◆ SOURCE MATERIAL:
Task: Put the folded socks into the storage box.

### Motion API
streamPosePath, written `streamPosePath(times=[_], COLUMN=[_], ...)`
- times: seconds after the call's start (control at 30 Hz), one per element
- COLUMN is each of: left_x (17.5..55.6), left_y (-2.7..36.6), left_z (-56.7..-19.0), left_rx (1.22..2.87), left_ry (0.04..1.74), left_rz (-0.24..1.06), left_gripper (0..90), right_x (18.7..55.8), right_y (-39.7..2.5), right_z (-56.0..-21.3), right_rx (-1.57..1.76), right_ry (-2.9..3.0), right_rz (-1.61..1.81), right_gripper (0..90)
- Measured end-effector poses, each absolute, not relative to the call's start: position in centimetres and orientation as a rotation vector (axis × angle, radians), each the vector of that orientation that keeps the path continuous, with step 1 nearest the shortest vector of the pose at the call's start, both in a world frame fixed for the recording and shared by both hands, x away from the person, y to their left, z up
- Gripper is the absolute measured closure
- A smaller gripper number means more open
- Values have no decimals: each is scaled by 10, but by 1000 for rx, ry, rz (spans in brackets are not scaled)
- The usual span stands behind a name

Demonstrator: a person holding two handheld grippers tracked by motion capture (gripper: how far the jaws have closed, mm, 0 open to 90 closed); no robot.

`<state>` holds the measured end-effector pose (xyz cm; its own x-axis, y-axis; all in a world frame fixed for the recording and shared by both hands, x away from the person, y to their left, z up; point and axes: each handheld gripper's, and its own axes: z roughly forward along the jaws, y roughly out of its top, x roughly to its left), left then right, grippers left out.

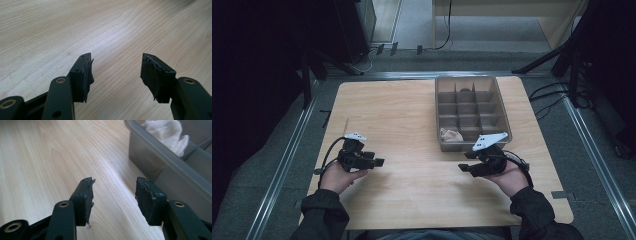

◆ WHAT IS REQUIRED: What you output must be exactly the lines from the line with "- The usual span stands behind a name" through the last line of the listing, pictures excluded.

◆ ANSWER SECTION:
- The usual span stands behind a name

Demonstrator: a person holding two handheld grippers tracked by motion capture (gripper: how far the jaws have closed, mm, 0 open to 90 closed); no robot.

`<state>` holds the measured end-effector pose (xyz cm; its own x-axis, y-axis; all in a world frame fixed for the recording and shared by both hands, x away from the person, y to their left, z up; point and axes: each handheld gripper's, and its own axes: z roughly forward along the jaws, y roughly out of its top, x roughly to its left), left then right, grippers left out.

No further output is required for this answer.